Nel 1932, il generale Sanjurjo tentò un colpo di Stato (la Sanjurjada), che fallì miseramente.
Conflitti sociali e la fine del Biennio Riformista
La resistenza alle riforme portò a una forte polarizzazione tra le organizzazioni di sinistra, come la CNT (anarchica) e l'UGT (socialista). Gli scontri tra masse operaie e forze dell'ordine divennero frequenti e sanguinosi, culminando nel tragico massacro di Casas Viejas.
Nel 1933, la crisi della coalizione socialista-repubblicana e il logoramento del governo portarono alle dimissioni di Azaña e allo scioglimento del Parlamento. Le elezioni del novembre 1933 segnarono la vittoria del centro-destra. Nonostante il successo elettorale, il CEDA non fu inizialmente incaricato di formare il governo, preferendo l'esecutivo di Lerroux.

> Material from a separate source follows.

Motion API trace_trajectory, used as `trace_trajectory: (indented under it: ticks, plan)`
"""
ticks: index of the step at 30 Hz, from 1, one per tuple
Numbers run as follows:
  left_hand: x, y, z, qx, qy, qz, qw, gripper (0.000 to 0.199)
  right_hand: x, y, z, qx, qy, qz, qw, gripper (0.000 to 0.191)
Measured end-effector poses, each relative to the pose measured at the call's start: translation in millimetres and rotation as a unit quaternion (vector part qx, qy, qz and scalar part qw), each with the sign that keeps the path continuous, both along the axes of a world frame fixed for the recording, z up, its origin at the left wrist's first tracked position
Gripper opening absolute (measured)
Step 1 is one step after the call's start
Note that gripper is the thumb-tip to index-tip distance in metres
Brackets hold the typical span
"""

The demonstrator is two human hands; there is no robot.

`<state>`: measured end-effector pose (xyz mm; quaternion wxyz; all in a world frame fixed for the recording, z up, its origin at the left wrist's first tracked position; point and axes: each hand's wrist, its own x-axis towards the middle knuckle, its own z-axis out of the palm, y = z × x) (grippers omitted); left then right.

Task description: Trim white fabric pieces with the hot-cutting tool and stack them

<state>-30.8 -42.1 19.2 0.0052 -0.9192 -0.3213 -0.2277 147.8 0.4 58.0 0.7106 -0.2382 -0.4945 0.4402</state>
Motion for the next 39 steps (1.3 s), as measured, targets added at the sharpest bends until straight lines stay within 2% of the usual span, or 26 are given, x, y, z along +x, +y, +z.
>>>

La Rivoluzione d'Ottobre del 1934
Il 5 ottobre 1934, l'ingresso di tre membri del CEDA nel governo scatenò la Rivoluzione d'Ottobre. Il freno alle riforme e l'impatto della crisi economica avevano radicalizzato le forze di lavoro del PSOE e dell'UGT. L'ala sinistra socialista, guidata da Largo Caballero, rifiutò la collaborazione con le forze repubblicane borghesi, optando per l'insurrezione armata e lo sciopero generale, in quello che molti percepirono come l'inizio di un percorso verso una dittatura di stampo fascista.